DATA TO PROCESS: Begin

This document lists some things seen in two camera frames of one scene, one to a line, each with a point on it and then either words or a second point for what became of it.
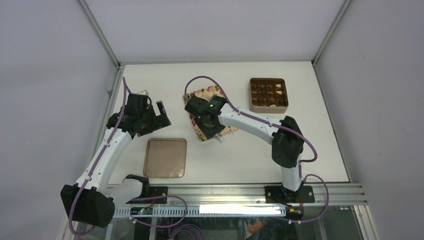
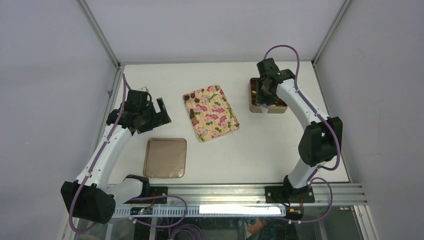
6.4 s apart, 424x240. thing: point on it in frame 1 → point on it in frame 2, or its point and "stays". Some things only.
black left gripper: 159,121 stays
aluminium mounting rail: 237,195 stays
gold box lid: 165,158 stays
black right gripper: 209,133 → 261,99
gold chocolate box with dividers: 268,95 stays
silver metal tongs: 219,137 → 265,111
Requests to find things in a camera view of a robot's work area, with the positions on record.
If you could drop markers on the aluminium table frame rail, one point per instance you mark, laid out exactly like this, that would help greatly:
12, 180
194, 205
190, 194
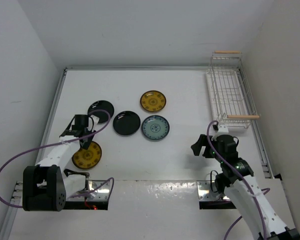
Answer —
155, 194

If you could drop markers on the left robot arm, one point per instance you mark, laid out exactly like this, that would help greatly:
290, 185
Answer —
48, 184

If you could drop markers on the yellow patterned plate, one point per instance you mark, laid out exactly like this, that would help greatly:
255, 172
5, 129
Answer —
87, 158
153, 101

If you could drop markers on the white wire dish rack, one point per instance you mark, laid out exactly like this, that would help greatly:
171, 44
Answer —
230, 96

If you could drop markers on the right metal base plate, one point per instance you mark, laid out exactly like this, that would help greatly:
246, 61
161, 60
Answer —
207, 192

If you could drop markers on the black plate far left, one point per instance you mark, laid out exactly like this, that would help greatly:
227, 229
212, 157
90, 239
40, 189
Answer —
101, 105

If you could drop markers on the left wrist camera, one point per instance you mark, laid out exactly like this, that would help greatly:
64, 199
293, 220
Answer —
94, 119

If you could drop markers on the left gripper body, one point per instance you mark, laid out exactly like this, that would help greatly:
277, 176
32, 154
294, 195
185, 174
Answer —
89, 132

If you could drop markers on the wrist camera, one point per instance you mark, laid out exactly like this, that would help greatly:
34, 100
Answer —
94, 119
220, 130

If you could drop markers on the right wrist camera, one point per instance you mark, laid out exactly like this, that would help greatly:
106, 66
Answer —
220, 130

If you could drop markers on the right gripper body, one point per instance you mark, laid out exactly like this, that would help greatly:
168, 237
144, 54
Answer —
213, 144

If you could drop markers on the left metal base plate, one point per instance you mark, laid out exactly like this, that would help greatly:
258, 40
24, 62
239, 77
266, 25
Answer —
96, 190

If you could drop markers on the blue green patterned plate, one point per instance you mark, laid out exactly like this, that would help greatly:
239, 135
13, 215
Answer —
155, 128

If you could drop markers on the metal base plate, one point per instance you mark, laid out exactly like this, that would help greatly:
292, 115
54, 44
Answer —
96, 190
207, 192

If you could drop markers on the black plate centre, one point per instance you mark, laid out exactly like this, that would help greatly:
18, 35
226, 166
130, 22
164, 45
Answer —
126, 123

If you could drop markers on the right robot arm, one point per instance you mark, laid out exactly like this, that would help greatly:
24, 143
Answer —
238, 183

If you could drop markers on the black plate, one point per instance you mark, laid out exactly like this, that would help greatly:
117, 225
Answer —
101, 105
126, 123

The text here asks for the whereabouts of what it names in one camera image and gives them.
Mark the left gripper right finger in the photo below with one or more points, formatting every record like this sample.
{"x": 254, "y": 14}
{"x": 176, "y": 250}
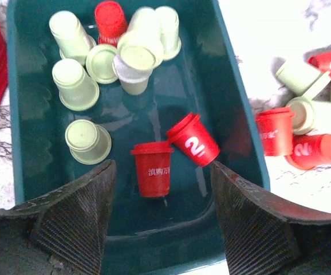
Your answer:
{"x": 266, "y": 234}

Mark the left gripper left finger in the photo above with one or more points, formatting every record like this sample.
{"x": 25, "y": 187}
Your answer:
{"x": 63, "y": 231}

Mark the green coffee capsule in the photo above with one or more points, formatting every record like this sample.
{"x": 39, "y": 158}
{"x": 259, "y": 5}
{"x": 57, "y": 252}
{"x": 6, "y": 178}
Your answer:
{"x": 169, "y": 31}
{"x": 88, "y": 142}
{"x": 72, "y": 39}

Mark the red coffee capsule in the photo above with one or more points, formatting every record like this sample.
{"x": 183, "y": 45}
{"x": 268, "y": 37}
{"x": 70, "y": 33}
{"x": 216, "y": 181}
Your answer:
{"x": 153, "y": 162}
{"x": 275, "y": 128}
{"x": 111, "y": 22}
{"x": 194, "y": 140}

DATA TO PROCESS: End

▶ **EXERCISE AIM**:
Please show every line of the material that contains the string "right".

▶ **RESULT FOR THIS EXERCISE**:
black right gripper: 209,133 → 261,99
If you could drop markers on the right metal base plate, one point per instance you mark, laid out exactly like this, that would help greatly:
If you could drop markers on the right wrist camera, one point per instance you mark, laid out exactly like this, that would help greatly:
If you could drop markers on the right gripper body, one point per instance you mark, laid out exactly like this, that would help greatly:
If you could drop markers on the right robot arm, one point per instance you mark, laid out exactly like this, that would help greatly:
Mark the left gripper right finger in the photo below with one or more points, formatting every record like this sample.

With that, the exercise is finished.